Martes, al tajo, jornada intensiva. Ocho horas sucesivas diseñando la estrategia empresarial. La alarma protesta a las siete, y a las siete y tres ya estamos listos con el mono de trabajo. O más bien, sin él. Un desayuno en la bañera, un tentempié en el balcón, y un ejército de medios disponibles nos rodea.
Miércoles, reunión en horizontal entre jefa y empleado. Un “te espero en mi despacho” y dos “esto aún no se ha acabado”. Dibujas en un post-it una oferta irrechazable, y me arrojas con violencia, y con abuso de poder, todas tus cláusulas secretas. Un ratito después cerramos, enroscados, el acuerdo comercial más productivo de la historia del planeta.

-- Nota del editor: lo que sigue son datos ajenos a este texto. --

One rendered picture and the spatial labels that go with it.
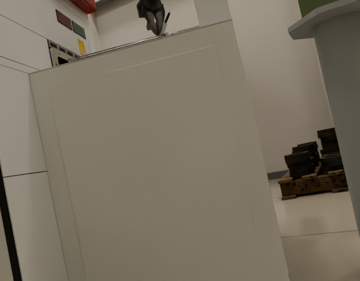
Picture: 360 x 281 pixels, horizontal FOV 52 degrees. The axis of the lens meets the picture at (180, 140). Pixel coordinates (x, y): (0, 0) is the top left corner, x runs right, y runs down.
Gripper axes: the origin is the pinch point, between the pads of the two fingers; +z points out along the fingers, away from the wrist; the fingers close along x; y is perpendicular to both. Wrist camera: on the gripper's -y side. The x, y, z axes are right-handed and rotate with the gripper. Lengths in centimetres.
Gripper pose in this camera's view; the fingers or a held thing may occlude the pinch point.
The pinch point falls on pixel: (157, 31)
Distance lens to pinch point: 147.0
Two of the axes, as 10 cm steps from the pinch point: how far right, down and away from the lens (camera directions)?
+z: 2.0, 9.8, -0.4
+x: -8.9, 1.7, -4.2
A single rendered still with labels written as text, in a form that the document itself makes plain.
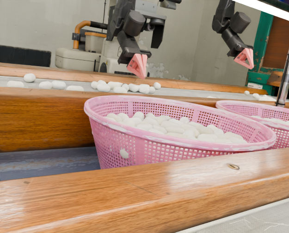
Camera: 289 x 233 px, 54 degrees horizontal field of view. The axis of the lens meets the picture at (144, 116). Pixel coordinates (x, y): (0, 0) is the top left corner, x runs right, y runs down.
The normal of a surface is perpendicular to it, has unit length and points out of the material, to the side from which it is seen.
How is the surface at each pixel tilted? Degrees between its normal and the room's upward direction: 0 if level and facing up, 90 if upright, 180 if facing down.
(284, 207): 0
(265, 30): 90
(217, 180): 0
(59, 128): 90
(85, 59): 90
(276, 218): 0
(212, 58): 89
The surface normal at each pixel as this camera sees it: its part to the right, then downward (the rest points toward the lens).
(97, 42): 0.46, 0.29
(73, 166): 0.14, -0.97
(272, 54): -0.82, 0.00
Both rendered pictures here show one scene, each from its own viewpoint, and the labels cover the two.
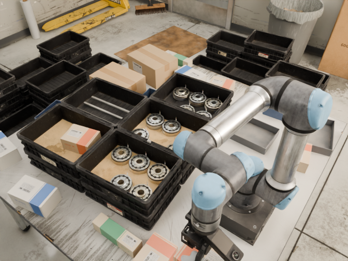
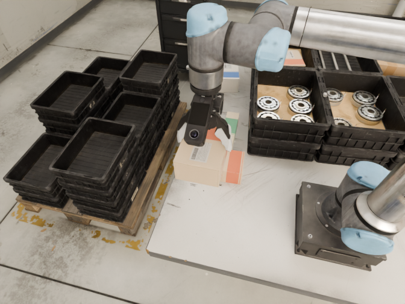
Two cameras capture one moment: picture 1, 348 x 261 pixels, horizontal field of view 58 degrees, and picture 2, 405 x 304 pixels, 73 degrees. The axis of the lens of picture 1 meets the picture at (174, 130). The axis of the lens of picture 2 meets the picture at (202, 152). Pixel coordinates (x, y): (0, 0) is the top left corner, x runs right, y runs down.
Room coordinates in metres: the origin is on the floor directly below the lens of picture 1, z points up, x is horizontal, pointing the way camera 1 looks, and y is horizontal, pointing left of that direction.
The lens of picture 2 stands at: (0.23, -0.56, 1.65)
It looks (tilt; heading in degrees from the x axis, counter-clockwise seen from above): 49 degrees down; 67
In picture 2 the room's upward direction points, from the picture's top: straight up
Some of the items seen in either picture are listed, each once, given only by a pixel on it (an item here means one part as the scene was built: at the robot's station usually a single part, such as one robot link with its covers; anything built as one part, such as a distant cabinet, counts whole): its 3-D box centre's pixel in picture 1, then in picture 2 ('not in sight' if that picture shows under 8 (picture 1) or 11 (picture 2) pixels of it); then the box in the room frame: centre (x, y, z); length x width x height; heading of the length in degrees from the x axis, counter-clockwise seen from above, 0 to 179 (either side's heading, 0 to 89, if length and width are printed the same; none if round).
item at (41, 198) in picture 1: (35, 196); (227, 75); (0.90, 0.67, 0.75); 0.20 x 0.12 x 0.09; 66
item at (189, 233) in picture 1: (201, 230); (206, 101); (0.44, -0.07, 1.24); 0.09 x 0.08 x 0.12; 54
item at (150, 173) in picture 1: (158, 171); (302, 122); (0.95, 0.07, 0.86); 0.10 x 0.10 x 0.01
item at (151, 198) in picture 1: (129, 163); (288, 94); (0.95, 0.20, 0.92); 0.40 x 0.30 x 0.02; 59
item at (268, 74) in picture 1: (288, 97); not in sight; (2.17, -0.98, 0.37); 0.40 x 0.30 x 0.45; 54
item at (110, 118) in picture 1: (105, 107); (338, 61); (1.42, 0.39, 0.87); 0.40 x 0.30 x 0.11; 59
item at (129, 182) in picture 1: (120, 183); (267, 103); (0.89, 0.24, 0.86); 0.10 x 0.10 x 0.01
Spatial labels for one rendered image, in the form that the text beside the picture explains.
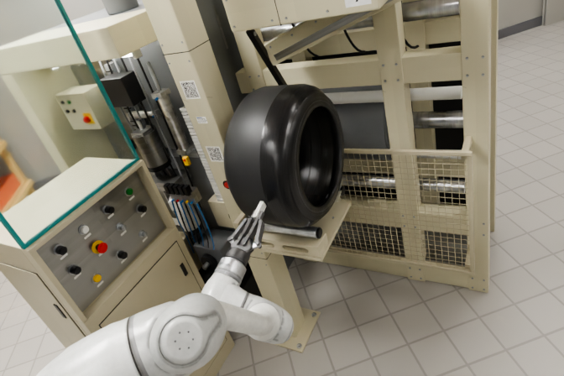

Un día más, y me subes el sueldo. Llega el jueves, y se dispara el valor de tus acciones. Tú me asciendes de becario a presidente, y yo te dejo que me trepes. Revienta el corcho de los vinos, los fondos del colchón se multiplican, y las crisis sólo existen cuando no invierto en tus bocados. Yo te monto, y tú me montas, en el dólar de las sábanas revueltas.
Pero el viernes, el sistema financiero se desploma. Abdican manos en espaldas, estallan guerras de gemidos, nacen paraísos fiscales por la almohada. Renuncia el valor de las palabras, suben los impuestos de la ropa. Tú me mandas un estudio de mercado, y yo estudio cada uno de los rincones de tu cuerpo. El valor de la moneda cae en picado, y el recambio dominante son tus huellas dactilares. Y en pleno revolcón de negocio, convocan huelga para el sábado. Sindicatos de los muelles ponen gritos en el cielo, y desde la patronal que lideramos gritamos aún más fuerte. Se desmorona el porcentaje de hipotecas, cuando mi única morada está en tu ombligo. Quiebra la banca, dimiten órganos, y la oferta y la demanda se disuelven con tequila en nuestros labios.
Con la empresa en números rojos, arrojamos a la hoguera el contrato vitalicio, y cerramos de un portazo nuestro reino. Nunca un par de decenas de metros cuadrados estuvieron tan bien gobernados.